EXERCISE BRIEF ▸ Take the entries below and retype them word for word, excluding the images.

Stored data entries
◇ ◇ ◇
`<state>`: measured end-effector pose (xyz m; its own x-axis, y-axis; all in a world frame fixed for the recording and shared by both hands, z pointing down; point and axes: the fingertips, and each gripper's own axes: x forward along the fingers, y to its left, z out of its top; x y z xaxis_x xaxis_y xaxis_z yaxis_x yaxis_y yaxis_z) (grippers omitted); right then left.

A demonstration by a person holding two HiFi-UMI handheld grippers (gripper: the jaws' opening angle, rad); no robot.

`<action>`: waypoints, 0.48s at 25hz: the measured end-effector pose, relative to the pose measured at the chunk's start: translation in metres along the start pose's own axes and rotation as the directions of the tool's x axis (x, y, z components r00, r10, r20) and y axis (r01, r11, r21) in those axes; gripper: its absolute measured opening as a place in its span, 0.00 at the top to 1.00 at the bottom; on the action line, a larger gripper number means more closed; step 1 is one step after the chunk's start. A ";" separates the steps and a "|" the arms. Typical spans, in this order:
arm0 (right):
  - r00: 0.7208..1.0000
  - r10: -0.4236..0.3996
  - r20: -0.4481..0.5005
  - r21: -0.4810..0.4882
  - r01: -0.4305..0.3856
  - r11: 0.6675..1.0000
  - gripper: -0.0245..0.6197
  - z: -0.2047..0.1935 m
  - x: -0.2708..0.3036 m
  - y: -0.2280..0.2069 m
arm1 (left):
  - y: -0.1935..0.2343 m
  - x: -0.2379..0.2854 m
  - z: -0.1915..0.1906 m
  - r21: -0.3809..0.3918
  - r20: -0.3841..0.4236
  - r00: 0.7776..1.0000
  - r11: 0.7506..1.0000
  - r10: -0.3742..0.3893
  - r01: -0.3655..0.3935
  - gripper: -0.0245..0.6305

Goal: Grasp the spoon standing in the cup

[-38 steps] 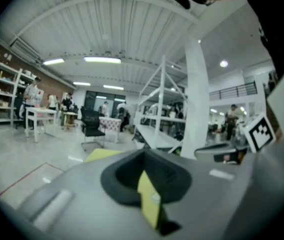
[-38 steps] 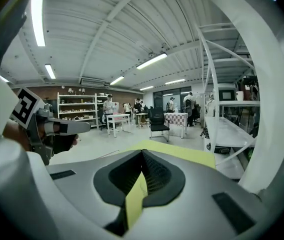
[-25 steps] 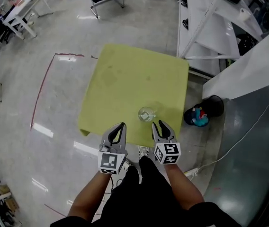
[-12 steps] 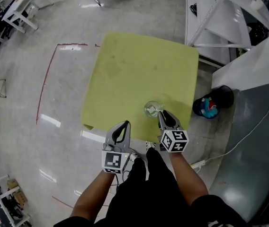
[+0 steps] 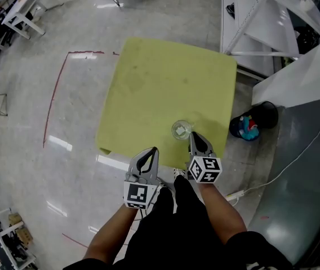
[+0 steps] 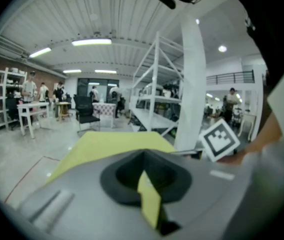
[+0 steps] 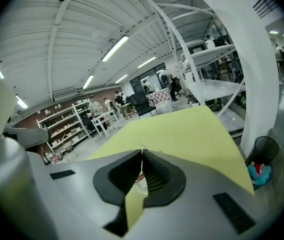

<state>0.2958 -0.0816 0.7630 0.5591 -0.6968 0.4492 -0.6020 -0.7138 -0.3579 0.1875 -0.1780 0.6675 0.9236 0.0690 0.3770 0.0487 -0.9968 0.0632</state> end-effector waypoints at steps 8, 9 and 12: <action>0.999 0.010 0.045 -0.167 -0.003 0.986 0.95 0.021 -0.028 0.021 | 0.002 -0.011 0.010 -0.016 0.027 0.999 1.000 0.022 -0.021 0.95; 0.999 0.018 0.050 -0.189 -0.009 0.982 0.95 0.024 -0.033 0.025 | 0.002 -0.012 0.012 -0.017 0.032 0.999 1.000 0.025 -0.024 0.95; 0.997 0.049 0.062 -0.266 -0.031 0.963 0.95 0.032 -0.046 0.041 | 0.001 -0.017 0.018 -0.007 0.046 0.998 0.999 0.033 -0.033 0.95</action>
<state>0.2637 -0.0815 0.7011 0.5630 -0.7343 0.3792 -0.7493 -0.6471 -0.1406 0.1789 -0.1806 0.6445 0.9411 0.0343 0.3363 0.0160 -0.9982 0.0570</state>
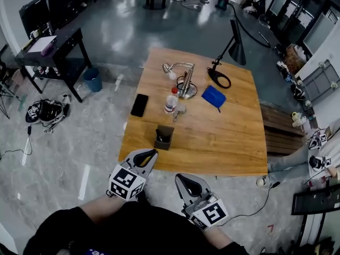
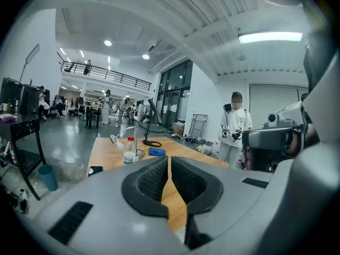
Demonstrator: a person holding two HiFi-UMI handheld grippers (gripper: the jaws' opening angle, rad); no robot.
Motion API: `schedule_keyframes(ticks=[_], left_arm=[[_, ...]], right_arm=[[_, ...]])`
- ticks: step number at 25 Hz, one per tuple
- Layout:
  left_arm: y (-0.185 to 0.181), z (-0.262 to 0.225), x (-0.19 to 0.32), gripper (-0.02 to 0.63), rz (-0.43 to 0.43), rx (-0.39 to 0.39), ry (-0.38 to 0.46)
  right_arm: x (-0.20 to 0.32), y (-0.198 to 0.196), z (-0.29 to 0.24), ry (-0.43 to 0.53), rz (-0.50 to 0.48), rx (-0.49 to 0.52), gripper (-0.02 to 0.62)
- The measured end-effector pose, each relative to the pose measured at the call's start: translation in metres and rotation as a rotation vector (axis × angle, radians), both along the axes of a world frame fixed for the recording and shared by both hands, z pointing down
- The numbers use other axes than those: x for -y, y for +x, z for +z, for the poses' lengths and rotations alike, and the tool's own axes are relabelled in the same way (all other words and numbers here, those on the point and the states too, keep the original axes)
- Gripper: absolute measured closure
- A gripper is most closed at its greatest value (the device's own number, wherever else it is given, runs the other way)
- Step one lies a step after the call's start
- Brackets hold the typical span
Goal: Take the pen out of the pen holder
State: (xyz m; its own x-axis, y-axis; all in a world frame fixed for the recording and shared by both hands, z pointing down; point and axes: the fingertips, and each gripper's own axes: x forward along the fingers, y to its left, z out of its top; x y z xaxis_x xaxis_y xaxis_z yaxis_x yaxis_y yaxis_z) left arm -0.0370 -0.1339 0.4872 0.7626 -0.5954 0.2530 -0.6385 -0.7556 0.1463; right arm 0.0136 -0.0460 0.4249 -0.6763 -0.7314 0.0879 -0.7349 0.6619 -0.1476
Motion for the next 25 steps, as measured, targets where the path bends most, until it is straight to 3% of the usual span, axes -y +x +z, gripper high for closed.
schedule_keyframes(ticks=[4, 7, 17, 25], left_arm=[[-0.008, 0.014, 0.025, 0.589, 0.014, 0.022, -0.018], [-0.008, 0.025, 0.044, 0.540, 0.004, 0.035, -0.037], [0.005, 0.088, 0.097, 0.479, -0.084, 0.123, -0.135], [0.007, 0.137, 0.125, 0.474, -0.137, 0.158, -0.173]], right_arm=[[0.019, -0.012, -0.002, -0.005, 0.017, -0.004, 0.597], [0.030, -0.011, -0.002, -0.013, 0.013, 0.002, 0.597], [0.056, 0.030, 0.000, -0.022, -0.008, 0.004, 0.597], [0.059, 0.062, 0.012, -0.031, 0.013, -0.038, 0.597]])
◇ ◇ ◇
ANSWER TO THIS TASK ▸
`<state>`: measured end-effector pose (xyz m; its own x-axis, y-axis; all in a world frame fixed for the recording and shared by both hands, z pointing down; point and axes: the fingertips, and each gripper's own axes: x forward along the fingers, y to its left, z out of its top; x y z xaxis_x xaxis_y xaxis_z yaxis_x yaxis_y yaxis_z) (grippers omitted); right then left.

A demonstration by a person holding two HiFi-UMI handheld grippers (gripper: the jaws' opening angle, rad); no robot.

`<action>`: waypoints, 0.48s at 25hz: the measured end-effector pose, relative to the pose measured at the chunk's start: translation in metres along the start pose's own axes and rotation as the directions of the tool's x axis (x, y, z components r00, r10, r20) and y axis (r01, r11, r21) in those axes; gripper: its absolute measured opening as a place in its span, 0.00 at the top to 1.00 at the bottom; on the action line, a larger gripper number means more closed; step 1 is one step after the chunk's start. A ";" separates the steps and a "|" the arms. Typical spans, in this order:
arm0 (right):
  - r00: 0.7208..1.0000
  - r10: -0.4236..0.3996
  - r20: -0.4481..0.5005
  - r21: -0.4810..0.4882
  - r01: -0.4305..0.3856
  - r11: 0.6675..1.0000
  - gripper: -0.0245..0.6197
  - z: -0.2047..0.1935 m
  - x: -0.2708..0.3036 m
  - y: -0.2280..0.2069 m
arm1 (left):
  - y: -0.1935..0.2343 m
  - x: -0.2379..0.2854 m
  - z: -0.1915..0.1906 m
  - r21: -0.3809..0.3918
  - r20: -0.3841..0.4236
  - r00: 0.7776..1.0000
  - r11: 0.7506..1.0000
  - r10: -0.3742..0.3893
  - r01: -0.3655..0.3935
  - gripper: -0.0245..0.6305

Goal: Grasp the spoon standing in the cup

[-38 steps] 
[-38 steps] 
[-25 steps] 
[-12 steps] 
[+0 steps] 
[+0 steps] 
[+0 steps] 

<state>0.2958 -0.0816 0.7630 0.5591 -0.6968 0.4492 -0.6020 -0.7138 -0.3579 0.1875 -0.1780 0.6675 0.9236 0.0690 0.3770 0.0487 -0.9968 0.0632</state> end-effector waypoints at steps 8, 9 and 12: <action>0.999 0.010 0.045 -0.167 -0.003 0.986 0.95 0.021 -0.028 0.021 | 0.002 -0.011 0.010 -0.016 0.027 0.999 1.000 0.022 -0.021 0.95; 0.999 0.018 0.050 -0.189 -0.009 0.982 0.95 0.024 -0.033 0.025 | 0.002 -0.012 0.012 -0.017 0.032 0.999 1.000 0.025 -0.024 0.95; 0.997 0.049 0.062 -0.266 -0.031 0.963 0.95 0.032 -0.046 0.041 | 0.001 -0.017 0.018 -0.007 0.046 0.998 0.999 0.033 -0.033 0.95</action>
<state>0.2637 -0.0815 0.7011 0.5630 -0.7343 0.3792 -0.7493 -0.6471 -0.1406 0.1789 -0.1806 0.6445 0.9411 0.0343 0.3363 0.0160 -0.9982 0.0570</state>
Demonstrator: a person holding two HiFi-UMI handheld grippers (gripper: the jaws' opening angle, rad); no robot.
Motion API: `schedule_keyframes(ticks=[_], left_arm=[[_, ...]], right_arm=[[_, ...]])`
- ticks: step number at 25 Hz, one per tuple
- Layout:
  left_arm: y (-0.185 to 0.181), z (-0.262 to 0.225), x (-0.19 to 0.32), gripper (-0.02 to 0.63), rz (-0.43 to 0.43), rx (-0.39 to 0.39), ry (-0.38 to 0.46)
  right_arm: x (-0.20 to 0.32), y (-0.198 to 0.196), z (-0.29 to 0.24), ry (-0.43 to 0.53), rz (-0.50 to 0.48), rx (-0.49 to 0.52), gripper (-0.02 to 0.62)
- The measured end-effector pose, each relative to the pose measured at the call's start: translation in metres and rotation as a rotation vector (axis × angle, radians), both along the axes of a world frame fixed for the recording and shared by both hands, z pointing down
- The numbers use other axes than those: x for -y, y for +x, z for +z, for the poses' lengths and rotations alike, and the tool's own axes are relabelled in the same way (all other words and numbers here, those on the point and the states too, keep the original axes)
- Gripper: absolute measured closure
- A gripper is most closed at its greatest value (the device's own number, wherever else it is given, runs the other way)
- Step one lies a step after the call's start
- Brackets hold the typical span
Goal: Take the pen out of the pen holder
State: (xyz m; its own x-axis, y-axis; all in a world frame fixed for the recording and shared by both hands, z pointing down; point and axes: the fingertips, and each gripper's own axes: x forward along the fingers, y to its left, z out of its top; x y z xaxis_x xaxis_y xaxis_z yaxis_x yaxis_y yaxis_z) left arm -0.0370 -0.1339 0.4872 0.7626 -0.5954 0.2530 -0.6385 -0.7556 0.1463; right arm 0.0136 -0.0460 0.4249 -0.6763 -0.7314 0.0879 -0.7349 0.6619 -0.1476
Motion for the next 25 steps, as measured, targets where the path bends most, until it is straight to 3% of the usual span, axes -y +x +z, gripper high for closed.
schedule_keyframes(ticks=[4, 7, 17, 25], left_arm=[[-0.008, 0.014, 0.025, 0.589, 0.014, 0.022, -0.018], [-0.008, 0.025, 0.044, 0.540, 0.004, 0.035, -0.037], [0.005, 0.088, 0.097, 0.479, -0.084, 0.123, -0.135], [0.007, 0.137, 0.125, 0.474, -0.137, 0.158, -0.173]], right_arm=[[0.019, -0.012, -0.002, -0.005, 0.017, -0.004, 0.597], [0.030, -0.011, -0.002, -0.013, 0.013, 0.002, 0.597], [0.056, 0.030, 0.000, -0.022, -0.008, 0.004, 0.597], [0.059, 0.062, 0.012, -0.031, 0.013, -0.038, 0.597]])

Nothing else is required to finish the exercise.